The Amazon Rainforest is considered “the lungs of planet Earth”, because it produces about 20% of the necessary oxygen for life maintaining. It’s the biggest forest on Earth, it’s crossed by long rivers and it hosts huge flora and fauna biodiversity. In this zone there is one of the longest rivers in the world, the Amazon, which runs over more than 5 countries in South America. 

This territory hosts almost 30% of the world species, but some of them are threatened by human intervention. Since 1960s everybody has been able to enter the Amazon rainforest , but year by year people exploited the enormous resources that the place offers by deforesting , building and, consequently, deteriorating the health of this place and the health of the whole world.

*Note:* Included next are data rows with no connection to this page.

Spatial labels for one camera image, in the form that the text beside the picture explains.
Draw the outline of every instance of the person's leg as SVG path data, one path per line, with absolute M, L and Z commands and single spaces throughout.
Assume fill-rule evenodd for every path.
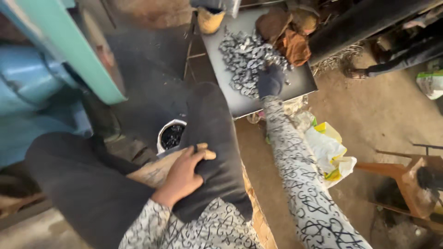
M 253 209 L 245 191 L 234 122 L 225 96 L 214 83 L 198 84 L 188 100 L 188 124 L 180 147 L 198 143 L 208 143 L 217 158 L 197 165 L 195 171 L 203 177 L 204 184 L 179 201 L 174 206 L 174 214 L 183 222 L 189 222 L 220 197 L 234 204 L 246 220 L 250 220 Z
M 430 61 L 443 55 L 443 38 L 434 37 L 425 43 L 411 48 L 408 52 L 383 64 L 370 66 L 365 70 L 368 77 L 375 77 L 387 72 L 406 69 Z
M 98 249 L 118 248 L 155 191 L 107 167 L 90 140 L 69 133 L 35 139 L 25 164 L 65 219 Z

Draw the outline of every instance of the metal scrap pile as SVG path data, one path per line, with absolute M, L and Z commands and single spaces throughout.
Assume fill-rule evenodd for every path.
M 248 35 L 242 31 L 234 34 L 225 29 L 225 37 L 219 50 L 227 69 L 234 73 L 229 85 L 250 98 L 258 98 L 258 73 L 266 68 L 266 64 L 279 65 L 283 70 L 294 68 L 258 34 Z

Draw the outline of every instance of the black glove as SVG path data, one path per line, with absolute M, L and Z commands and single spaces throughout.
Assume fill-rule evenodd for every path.
M 265 71 L 259 73 L 257 88 L 260 99 L 266 96 L 278 96 L 283 89 L 284 74 L 275 64 L 270 65 Z
M 211 9 L 217 9 L 224 11 L 226 10 L 226 6 L 224 0 L 190 0 L 191 6 L 196 7 L 206 7 Z

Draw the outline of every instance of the person's arm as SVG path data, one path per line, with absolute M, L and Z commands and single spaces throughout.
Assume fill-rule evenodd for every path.
M 276 97 L 284 77 L 275 69 L 265 74 L 260 77 L 263 79 L 259 81 L 259 94 L 297 237 L 305 248 L 371 248 L 325 190 L 323 177 L 315 170 L 316 158 L 304 135 L 285 116 L 283 102 Z
M 203 184 L 203 178 L 194 170 L 206 154 L 207 150 L 194 154 L 193 146 L 184 150 L 171 166 L 165 183 L 154 192 L 124 234 L 119 249 L 160 248 L 172 207 Z

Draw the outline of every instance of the debris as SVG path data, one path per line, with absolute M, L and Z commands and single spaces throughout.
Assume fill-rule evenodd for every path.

Everybody knows that the deforestation of the Amazon forest is “hot topic” because human kind is supposed to be very careful managing it. Deforestation of the Amazon rainforest grew steadily between 1991 and 2004, reaching an annual forest loss rate of 27,423 km² in 2004. Although the deforestation rate slowed down in 2004 (with re-accelerations between 2008 and 2013), the forest area continues to decline.

But, what are the reasons, what is the need for such constant deforesting? The reasons are many but insufficient to justify the damages (already done) to this wonderful place and to the whole planet. However, according to many articles and scholars’ opinions the most probable reasons are:

1. To build a highway that pass through the forest. The highway was intended to integrate these regions with the rest of the country, connecting Colombia, Peru and Ecuador. Anyway, after the highway inauguration those plans were modified. 

2. Amazon rainforest is seen as a resource for livestock pasture, precious woods, space, agriculture (especially soybeans) and medicines.

Fortunately, as we already mentioned, deforestation in the Amazon rainforest has been declining since 2004. There are a variety of reasons for the decline, including economic trends, new protected areas and indigenous territories, improved law enforcement, deforestation monitoring via satellite, pressure from environmental groups, and private sector initiatives.

Now we think, any sensible person thinks, that we must face this issue immediately, otherwise it can be too late because our green “lungs” have become more and more tired.



Around 80% of the food we eat every day, originally comes from rainforests. Some of the more popular examples include coffee, chocolate, rice, tomatoes, potatoes, bananas, black pepper, pineapples and corn. Is this enough to decide to save it?

Tropical rainforests only cover about 6% of the Earth’s surface, but they are the natural habitat of more than half the world’s total plant and animal species. 

The forest floor is almost completely “black”, with less than 1% of the available sunlight.

There are around 3,000 species of fruits in rainforests, and in the west we make use of around 200 of them. However, indigenous tribes make use of over 2,000.

Continuing with such a deforestation rate, we’d created the most rapid extinction rate in the history of the world. As a matter of fact, 137 rainforest species are completely exterminated every day.

Over a quarter of the medicines we use today have their origins in the rainforests. Let’s consider that just about 1% of rainforest plants have been examined for their medicinal properties. Imagine what else could be there and how many cures we could find!

If deforestation continues, we’ll lose the rainforests within the next 40 years.